A enorme galáxia que abriga o nosso sistema estelar, juntamente com centenas de milhares de milhões de outras estrelas, aparece como uma mancha brilhante que se estende pelos nossos céus noturnos em noites claras e sem lua. Para um povo antigo que era bastante obcecado pelo cosmos, olhar para a Via Láctea pode ter simbolizado uma deusa que paira sobre a Terra e auxilia os mortos em sua jornada para a vida após a morte.
Os antigos egípcios foram pioneiros no campo da astronomia; eles observaram estrelas, constelações e outros planetas, rastrearam o movimento do Sol e da Lua e criaram o conceito de um ano de 365 dias e um dia de 24 horas. A astronomia foi incorporada à sua vida cotidiana por meio da agricultura e também usada para construir as bases das pirâmides de Gizé. Ao fazer isso, eles acreditavam que estavam trazendo alguma forma de energia divina para a Terra.
Na antiga religião egípcia, a deusa Nut representava o céu, as estrelas e o universo como um todo. Ela era frequentemente retratada como uma mulher com estrelas por todo o corpo enquanto se curvava sobre seu irmão, o deus da Terra Geb.
O novo estudo explora a ideia de que a deusa do céu era uma manifestação celestial da Via Láctea. “Encontrei a deusa do céu Nut quando estava escrevendo um livro sobre galáxias e investigando a mitologia da Via Láctea”, disse Or Graur, astrofísico da Universidade de Portsmouth e principal autor do novo estudo, em um comunicado. “Decidi combinar astronomia e egiptologia para fazer uma análise dupla – astronômica e intercultural – da deusa do céu Nut, e se ela realmente poderia estar ligada à Via Láctea.”
Graur referiu-se a textos egípcios antigos, incluindo o Livro de Nut, que foi originalmente intitulado Fundamentos do Curso das Estrelas. O texto enfoca os movimentos da Lua, do Sol, dos planetas e dos ciclos das estrelas. Ele também usou simulações para modelar como seria a Via Láctea em diferentes locais do Egito, de 4.000 a 3.000 anos atrás, bem como como sua aparência mudaria à medida que subia e se punha durante a noite, e de uma estação para outra.
No Livro de Nut, a cabeça e a parte traseira de Nut são equiparadas aos horizontes oeste e leste, enquanto seus braços são descritos como dispostos em ângulo com o corpo, com o braço direito no noroeste e o braço esquerdo no sudeste. Através do modelo simulado da antiga visão egípcia da galáxia, esta orientação específica é como a Via Láctea teria aparecido no céu de inverno.
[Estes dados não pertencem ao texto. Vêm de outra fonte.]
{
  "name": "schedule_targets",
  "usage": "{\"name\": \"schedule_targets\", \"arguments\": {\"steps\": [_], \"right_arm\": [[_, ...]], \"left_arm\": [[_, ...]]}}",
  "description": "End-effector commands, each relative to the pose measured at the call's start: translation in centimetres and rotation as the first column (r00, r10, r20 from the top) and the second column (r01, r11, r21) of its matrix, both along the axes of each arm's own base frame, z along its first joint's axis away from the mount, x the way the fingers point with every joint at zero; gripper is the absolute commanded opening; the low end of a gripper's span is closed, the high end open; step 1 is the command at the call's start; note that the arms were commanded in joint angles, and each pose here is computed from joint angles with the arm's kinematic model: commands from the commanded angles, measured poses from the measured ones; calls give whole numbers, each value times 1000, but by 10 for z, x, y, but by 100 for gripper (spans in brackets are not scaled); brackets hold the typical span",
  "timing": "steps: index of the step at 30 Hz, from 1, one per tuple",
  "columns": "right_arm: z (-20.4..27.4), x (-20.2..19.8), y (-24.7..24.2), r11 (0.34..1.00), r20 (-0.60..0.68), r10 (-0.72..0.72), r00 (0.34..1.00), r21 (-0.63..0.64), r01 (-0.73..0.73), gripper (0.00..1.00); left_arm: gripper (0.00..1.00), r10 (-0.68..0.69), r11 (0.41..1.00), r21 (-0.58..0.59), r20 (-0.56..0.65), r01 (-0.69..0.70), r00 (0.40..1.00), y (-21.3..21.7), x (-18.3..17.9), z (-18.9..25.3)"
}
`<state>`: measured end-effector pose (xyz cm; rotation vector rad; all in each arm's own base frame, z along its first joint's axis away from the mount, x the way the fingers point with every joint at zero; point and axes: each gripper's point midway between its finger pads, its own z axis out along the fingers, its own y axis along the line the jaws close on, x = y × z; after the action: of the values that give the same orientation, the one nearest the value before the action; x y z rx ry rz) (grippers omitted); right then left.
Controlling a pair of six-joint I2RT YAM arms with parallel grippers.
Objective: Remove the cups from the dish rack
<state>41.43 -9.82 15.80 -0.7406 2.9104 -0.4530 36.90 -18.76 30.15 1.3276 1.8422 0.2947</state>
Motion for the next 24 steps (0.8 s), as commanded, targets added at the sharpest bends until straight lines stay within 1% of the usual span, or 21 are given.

A deusa Nut na mitologia também ajudava os mortos na transição para a vida após a morte, estendendo os braços para conduzi-los ao céu, onde residiriam eternamente no que os antigos egípcios chamavam de estrelas imperecíveis, ou um grupo de estrelas no céu do norte que nunca pareciam se pôr e, portanto, eram um símbolo da vida após a morte. Esta ideia da Via Láctea como uma transição entre esta vida e a vida após a morte é comum entre outras culturas na África.
O estudo não pretende ser totalmente conclusivo, mas oferece um vislumbre de como os povos antigos interpretavam os objetos celestes espalhados pelos céus noturnos. Eu, por exemplo, sempre me perguntei o que meus ancestrais poderiam ter pensado quando olhavam para o céu há milhares de anos, e o quanto a astronomia ajudou a moldar nossa cultura antiga.
“Minha pesquisa mostra como a combinação de disciplinas pode oferecer novos insights sobre crenças antigas e destaca como a astronomia conecta a humanidade entre culturas, geografia e tempo”, disse Graur. “Este artigo é um começo emocionante de um projeto maior para catalogar e estudar a mitologia multicultural da Via Láctea.”